The ringing of Light’s work cellphone cut through the gentle hum of electronics and ambient conversation. He flipped it open, heart racing but face composed, and held it to his ear.
“There’s been a breach of the perimeter,” came the rushed voice of one of Light’s fellow detectives, “Clear all personnel immediately, we’re beginning a full scale evacuation.”
“What? What’s happened?” he asked with convincing alarm. From the corner of his eyes, he saw the security guards stiffen.
“Someone snuck through the sewer system and planted explosives,” was the terse reply, “The whole perimeter is rigged to blow in seven minutes. Bomb squad’s ten minutes out. Begin evacuation now.”
Light gave curt acknowledgement and snapped the phone shut.
“We’re all in danger here,” he said, authority coloring his tone easily. “There’s no time to explain. Get outside the police perimeter and help make sure no one tries to re-enter the building.”
They charged out of the room like good little drones, and Light was left alone once more. On the security feeds, he watched as the disgruntled staff were ushered out into the chilly night air by the guests they had been tending to minutes earlier. It was a very orderly operation, and once everyone had been escorted out, a small team of agents, split nearly fifty-fifty between CIA and SAT, broke away to get back inside the building.
They must have thought they were being sneaky, but the security guards Light had sent out did their job well. None of them budged, refusing to allow the plainclothes agents back on the premises and wasting several precious seconds for the agents, who doubtlessly needed to discreetly warn the Yotsuba group about the bomb threat.
Light watched with amusement as the agents fumbled around excuses to the guards and the other agents. He took note of each of their faces, marking them as being in the pocket of either the deputy director, the Yotsuba group, or both, and filed that information away for later use.
One of the agents slipped away, her hand digging into her fancy handbag.
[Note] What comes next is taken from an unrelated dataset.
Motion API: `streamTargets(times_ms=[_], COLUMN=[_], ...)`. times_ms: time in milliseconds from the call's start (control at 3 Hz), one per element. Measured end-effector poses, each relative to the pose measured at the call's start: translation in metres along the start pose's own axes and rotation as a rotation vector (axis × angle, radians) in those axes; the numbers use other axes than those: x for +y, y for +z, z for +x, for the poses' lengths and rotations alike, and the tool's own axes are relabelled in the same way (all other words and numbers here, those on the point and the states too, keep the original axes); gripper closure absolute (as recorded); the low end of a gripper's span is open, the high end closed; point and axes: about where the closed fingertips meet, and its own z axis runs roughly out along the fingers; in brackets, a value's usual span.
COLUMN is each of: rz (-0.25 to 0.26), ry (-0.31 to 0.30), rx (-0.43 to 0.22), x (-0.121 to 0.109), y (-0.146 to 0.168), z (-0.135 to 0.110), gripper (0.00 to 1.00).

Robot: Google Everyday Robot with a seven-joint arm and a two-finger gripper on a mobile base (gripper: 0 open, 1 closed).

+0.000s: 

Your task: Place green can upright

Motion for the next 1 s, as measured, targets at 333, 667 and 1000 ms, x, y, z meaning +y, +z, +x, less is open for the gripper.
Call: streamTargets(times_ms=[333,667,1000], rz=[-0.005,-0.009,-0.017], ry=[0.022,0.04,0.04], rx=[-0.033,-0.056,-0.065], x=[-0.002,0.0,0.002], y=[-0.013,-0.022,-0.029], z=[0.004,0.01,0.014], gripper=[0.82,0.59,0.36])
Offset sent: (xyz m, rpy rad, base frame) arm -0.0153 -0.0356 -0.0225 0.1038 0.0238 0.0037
Reaching for a cellphone, Light guessed, and wasted no time in pressing the rightmost button on his walkie-talkie.
Several moments passed, and the agent returned, looking frustrated as she put her phone back in her bag. The scrambler was working correctly, then.
Checking his wristwatch casually, Light sauntered out of the security center and down the hallway to the elevator. He theatrically examined the buttons before pressing the one for the penthouse floor. As the doors closed and the elevator began to ascend, Light finally allowed himself to smile.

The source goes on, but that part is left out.